Data records
____

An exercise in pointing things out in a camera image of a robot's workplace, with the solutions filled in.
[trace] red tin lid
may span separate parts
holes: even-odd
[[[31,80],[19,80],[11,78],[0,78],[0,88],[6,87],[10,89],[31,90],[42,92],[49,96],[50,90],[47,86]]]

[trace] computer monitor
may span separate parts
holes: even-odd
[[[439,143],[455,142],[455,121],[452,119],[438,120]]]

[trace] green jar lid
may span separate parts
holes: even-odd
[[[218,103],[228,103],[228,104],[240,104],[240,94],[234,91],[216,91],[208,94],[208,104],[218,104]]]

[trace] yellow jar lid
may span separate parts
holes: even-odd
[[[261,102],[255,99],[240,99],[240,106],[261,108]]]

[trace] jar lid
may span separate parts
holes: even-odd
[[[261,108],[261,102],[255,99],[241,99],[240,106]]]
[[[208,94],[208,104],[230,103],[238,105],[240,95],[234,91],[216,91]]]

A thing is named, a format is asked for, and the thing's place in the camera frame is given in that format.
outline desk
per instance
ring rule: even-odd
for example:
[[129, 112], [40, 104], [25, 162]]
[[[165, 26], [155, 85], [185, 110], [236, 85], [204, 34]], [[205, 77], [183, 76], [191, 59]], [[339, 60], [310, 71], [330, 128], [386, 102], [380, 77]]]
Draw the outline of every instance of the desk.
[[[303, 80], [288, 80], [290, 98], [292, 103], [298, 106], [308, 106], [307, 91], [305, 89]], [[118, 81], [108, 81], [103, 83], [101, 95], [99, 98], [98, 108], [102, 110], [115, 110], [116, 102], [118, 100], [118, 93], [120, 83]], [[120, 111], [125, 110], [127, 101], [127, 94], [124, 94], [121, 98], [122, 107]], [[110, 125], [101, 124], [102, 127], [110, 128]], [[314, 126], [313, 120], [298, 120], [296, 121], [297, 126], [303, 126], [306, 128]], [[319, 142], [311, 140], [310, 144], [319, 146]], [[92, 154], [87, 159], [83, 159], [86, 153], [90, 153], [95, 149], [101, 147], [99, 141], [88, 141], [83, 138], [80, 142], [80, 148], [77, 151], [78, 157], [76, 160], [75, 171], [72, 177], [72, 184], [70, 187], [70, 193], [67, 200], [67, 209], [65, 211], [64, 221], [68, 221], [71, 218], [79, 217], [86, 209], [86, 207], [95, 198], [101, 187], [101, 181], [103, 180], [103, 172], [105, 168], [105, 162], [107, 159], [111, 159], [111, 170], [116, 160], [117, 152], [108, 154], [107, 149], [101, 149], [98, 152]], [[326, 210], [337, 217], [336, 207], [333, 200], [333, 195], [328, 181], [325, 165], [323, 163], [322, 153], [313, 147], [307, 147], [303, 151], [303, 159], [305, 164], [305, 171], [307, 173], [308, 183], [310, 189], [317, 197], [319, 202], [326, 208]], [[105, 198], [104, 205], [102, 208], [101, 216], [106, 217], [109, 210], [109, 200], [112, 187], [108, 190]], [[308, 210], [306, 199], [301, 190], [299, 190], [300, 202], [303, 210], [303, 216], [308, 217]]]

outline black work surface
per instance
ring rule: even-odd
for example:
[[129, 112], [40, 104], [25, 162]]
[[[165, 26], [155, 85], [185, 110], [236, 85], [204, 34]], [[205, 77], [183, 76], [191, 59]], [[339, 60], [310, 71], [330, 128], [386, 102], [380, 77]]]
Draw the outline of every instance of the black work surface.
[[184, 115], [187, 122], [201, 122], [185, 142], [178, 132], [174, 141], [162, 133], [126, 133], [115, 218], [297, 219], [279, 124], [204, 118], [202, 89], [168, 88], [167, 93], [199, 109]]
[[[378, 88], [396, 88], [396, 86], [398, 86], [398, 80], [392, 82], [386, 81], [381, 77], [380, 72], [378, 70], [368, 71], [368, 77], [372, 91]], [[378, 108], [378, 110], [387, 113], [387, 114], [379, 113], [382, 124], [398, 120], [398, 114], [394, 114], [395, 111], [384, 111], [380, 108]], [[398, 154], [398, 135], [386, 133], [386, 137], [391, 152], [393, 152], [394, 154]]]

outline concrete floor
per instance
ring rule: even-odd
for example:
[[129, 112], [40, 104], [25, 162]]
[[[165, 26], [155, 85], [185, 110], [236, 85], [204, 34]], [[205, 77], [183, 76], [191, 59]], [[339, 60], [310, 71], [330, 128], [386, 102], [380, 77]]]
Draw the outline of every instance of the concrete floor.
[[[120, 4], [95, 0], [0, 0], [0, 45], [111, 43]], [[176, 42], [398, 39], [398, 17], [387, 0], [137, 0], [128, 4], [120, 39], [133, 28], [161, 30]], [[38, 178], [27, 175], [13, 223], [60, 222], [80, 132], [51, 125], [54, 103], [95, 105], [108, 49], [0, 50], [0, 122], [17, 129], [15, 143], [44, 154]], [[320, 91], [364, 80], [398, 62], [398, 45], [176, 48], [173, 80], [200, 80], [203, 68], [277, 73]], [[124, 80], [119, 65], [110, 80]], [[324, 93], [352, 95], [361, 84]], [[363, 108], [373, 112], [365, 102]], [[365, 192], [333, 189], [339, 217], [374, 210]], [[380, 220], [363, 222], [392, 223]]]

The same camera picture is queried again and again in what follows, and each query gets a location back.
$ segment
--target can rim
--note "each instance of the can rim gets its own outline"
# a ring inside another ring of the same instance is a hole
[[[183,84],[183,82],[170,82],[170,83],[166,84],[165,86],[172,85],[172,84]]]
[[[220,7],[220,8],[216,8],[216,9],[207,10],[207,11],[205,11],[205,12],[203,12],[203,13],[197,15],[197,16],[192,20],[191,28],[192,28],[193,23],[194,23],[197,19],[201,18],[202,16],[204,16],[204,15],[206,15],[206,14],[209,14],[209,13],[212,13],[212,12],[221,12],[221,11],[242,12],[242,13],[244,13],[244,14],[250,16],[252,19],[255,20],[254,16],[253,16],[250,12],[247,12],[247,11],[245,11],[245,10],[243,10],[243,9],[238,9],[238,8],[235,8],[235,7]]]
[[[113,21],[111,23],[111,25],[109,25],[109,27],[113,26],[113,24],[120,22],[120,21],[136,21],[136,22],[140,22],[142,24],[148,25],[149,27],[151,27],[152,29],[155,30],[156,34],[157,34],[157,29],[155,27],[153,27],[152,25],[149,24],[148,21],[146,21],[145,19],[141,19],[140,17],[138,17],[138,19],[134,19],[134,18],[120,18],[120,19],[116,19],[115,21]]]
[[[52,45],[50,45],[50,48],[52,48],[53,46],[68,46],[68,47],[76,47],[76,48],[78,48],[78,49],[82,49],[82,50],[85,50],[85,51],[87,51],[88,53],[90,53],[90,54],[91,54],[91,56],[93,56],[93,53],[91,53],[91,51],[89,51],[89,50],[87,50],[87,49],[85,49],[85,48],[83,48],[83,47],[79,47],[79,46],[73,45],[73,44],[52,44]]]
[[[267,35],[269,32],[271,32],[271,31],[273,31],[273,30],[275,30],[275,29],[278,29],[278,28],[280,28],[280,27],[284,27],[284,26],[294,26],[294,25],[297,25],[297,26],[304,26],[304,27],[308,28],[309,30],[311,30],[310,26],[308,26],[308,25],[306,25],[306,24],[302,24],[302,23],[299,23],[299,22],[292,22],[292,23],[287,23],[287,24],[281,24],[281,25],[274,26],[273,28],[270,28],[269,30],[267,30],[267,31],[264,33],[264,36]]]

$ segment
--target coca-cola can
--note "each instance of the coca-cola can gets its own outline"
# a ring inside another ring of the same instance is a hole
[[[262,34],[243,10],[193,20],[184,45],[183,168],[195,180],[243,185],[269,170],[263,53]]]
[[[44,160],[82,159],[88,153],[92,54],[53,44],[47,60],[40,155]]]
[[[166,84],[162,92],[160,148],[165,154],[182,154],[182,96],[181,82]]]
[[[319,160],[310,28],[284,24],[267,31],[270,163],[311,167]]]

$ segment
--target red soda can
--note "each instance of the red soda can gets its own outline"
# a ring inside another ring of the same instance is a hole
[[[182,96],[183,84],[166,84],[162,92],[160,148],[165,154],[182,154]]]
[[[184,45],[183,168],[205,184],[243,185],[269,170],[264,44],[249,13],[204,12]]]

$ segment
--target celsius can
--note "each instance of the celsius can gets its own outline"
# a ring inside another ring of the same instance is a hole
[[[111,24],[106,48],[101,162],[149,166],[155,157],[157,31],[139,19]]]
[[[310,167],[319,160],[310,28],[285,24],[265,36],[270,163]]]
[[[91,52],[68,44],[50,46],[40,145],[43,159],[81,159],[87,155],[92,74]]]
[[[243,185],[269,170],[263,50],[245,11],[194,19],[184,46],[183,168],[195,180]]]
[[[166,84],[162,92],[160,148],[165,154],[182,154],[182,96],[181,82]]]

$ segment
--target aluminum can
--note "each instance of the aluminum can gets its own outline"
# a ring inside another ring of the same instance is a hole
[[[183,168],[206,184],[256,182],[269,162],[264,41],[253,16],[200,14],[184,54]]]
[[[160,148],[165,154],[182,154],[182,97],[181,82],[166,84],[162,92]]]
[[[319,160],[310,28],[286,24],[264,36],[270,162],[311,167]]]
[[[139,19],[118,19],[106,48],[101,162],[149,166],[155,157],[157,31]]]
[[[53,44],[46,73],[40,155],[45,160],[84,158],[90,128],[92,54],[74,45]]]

____

_WORK ORDER_. Check each line of the records for the word "cola" and extract those that contain it.

_SOLUTION TO THIS TASK_.
--target coca-cola can
--note "each instance of the coca-cola can gets its own outline"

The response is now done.